Updated: Apr 14
"His" is a japanese movie which follows the story of Shun and Nagisa many years after the beginning of their love affair in "His- I didn't think I would fall in love" (2019).
Once again I feel lucky that I watched first the movie and later the 2019 series. While the movie was ecxeptional the series was indifferent. However, I watched it in order to get to know the beginning of their story.
Shun (Miyazawa Hio) and Nagisa (Fijiwara Kisetsu) fell in love when they were 17, during their spring break at a seaside resort. When graduating from college, Nagisa decides to break up since he cannot imagine a future between them. After many years, the heartbroken, introverted Shun leads a peaceful life in a remote rural village. One day, Nagisa appears on his doorstep with his six year old daughter Sora and asks for Shun's support, since he is going through a difficult divorce. Although reluctant at first, Shun cannot put aside his lingering feelings, especially after spending time with Sora who starts to become fond of him. Nagisa's love confession bends his last defences and makes him accept and embrace his second chance for a happy life.

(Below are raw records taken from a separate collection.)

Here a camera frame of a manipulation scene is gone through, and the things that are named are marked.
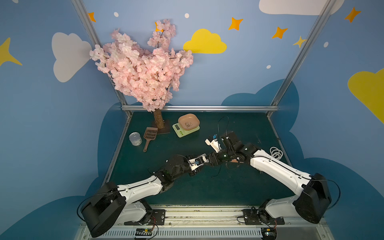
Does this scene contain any green electronic kitchen scale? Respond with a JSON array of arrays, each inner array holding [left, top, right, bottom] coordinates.
[[172, 123, 200, 138]]

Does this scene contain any orange power strip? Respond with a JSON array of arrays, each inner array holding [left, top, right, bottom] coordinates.
[[229, 160, 244, 164]]

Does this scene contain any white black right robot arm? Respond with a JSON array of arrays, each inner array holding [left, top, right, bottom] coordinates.
[[205, 132, 332, 224]]

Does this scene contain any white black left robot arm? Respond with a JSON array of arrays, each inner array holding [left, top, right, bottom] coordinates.
[[80, 154, 210, 238]]

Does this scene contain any pink panda pet bowl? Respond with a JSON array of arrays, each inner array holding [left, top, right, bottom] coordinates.
[[178, 114, 200, 131]]

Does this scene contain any brown plastic litter scoop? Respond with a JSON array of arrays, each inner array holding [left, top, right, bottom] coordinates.
[[143, 127, 158, 153]]

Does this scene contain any silver tin can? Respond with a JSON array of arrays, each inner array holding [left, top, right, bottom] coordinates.
[[129, 132, 142, 146]]

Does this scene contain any small black controller box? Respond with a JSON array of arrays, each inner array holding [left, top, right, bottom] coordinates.
[[261, 228, 277, 240]]

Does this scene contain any artificial cherry blossom tree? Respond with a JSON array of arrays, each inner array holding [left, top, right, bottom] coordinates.
[[90, 19, 194, 129]]

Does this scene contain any white power strip cord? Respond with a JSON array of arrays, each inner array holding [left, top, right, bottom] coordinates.
[[269, 146, 284, 161]]

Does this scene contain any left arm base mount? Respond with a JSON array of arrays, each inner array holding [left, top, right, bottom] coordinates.
[[121, 200, 166, 226]]

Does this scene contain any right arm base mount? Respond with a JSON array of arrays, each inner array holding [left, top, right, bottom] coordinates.
[[242, 199, 285, 226]]

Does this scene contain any aluminium frame rail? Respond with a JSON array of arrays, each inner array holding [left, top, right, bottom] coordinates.
[[121, 104, 280, 113]]

A really great movie with a mature and emotional storyline, without however too much drama as one would have expected since the custody issue plays a very important role in the plot. This drama is a powerful proof that life cannot be lived in pretences. Sora's character is very refreshing and adds a light and innocent perspective in adult issues which would have a more dramatic approach if not seen through her eyes. The two leading actors are beyond description! With no exageration in the manifestation of their feelings, they manage to build up an emotional tension with silent flirting glances and they prove the importance of chemistry between the actors. Miyazawa Hio captured my heart from the very first scene. His quiet introverted personality gave out painful emotional vibes making it impossible for the viewer not to realize his struggle to overcome his long lost love. Fijiwara Kisetsu has already become one of my favourite actors. He manages to play perfectly the character of a man who tries to balance his role as a loving father and at the same time to claim his lost love after many years of frustration.
A very rewarding film that copes with social issues and human relations in a very sweet and condenceding way, with a serene rural atmosphere that only japanese productions can depict so perfectly. This drama is one more reason for me to regard Japan as my first choice for high quality BL.